== EXERCISE AIM ==
What is needed here is an exact printout of the data, with no pictures included.
*** Opening of INFORMATION SHOWN ***
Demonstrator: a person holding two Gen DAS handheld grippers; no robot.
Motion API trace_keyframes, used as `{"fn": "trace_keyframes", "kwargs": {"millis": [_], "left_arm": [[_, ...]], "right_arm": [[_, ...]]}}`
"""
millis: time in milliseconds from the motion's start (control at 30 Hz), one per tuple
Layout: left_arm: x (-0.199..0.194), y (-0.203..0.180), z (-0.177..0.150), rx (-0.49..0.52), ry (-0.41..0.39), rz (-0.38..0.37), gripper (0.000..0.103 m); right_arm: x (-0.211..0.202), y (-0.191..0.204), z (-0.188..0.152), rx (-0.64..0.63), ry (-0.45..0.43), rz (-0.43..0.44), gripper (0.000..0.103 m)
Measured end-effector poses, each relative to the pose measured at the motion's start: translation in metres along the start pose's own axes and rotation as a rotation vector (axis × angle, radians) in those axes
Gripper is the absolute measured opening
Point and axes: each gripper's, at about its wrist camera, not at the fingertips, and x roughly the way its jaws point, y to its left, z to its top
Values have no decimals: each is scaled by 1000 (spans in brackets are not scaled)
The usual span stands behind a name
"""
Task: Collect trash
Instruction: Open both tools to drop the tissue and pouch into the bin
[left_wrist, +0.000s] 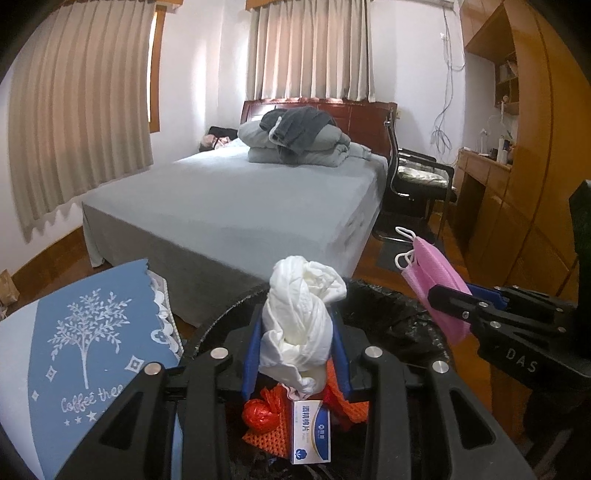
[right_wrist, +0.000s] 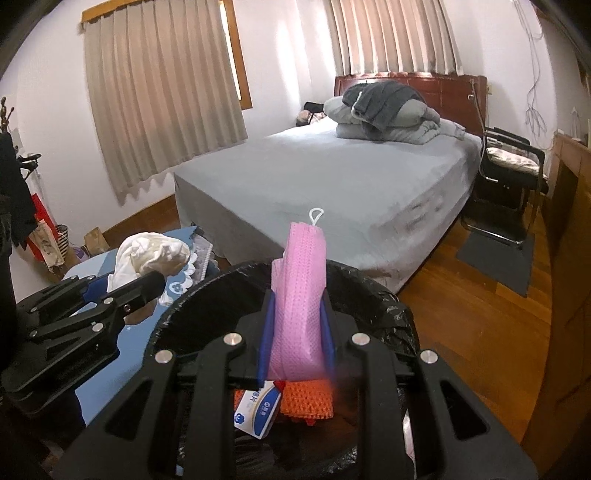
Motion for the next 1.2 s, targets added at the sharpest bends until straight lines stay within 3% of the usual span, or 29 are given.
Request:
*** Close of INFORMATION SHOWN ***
== EXERCISE RESULT ==
Demonstrator: a person holding two Gen DAS handheld grippers; no robot.
Motion API trace_keyframes, used as `{"fn": "trace_keyframes", "kwargs": {"millis": [_], "left_arm": [[_, ...]], "right_arm": [[_, ...]]}}`
"""
millis: time in milliseconds from the motion's start (control at 30 Hz), one per tuple
Layout: left_arm: x (-0.199..0.194), y (-0.203..0.180), z (-0.177..0.150), rx (-0.49..0.52), ry (-0.41..0.39), rz (-0.38..0.37), gripper (0.000..0.103 m); right_arm: x (-0.211..0.202), y (-0.191..0.204), z (-0.188..0.152), rx (-0.64..0.63), ry (-0.45..0.43), rz (-0.43..0.44), gripper (0.000..0.103 m)
Measured end-effector poses, each relative to the pose measured at the motion's start: translation in metres along the start pose's own axes and rotation as a rotation vector (axis × angle, radians) in those axes
Gripper is the absolute measured opening
Point and axes: each gripper's, at about its wrist camera, not at the fingertips, and x roughly the way its jaws point, y to its left, z to its top
Values have no decimals: each is scaled by 1000 (spans in brackets are not scaled)
The usual span stands behind a name
"""
Task: Collect trash
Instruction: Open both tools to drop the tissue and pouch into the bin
[left_wrist, +0.000s] 
[right_wrist, +0.000s] 
Motion for the next 1.2 s, targets added at the sharpest bends until straight lines stay within 3% of the usual span, or 29 are given.
Request:

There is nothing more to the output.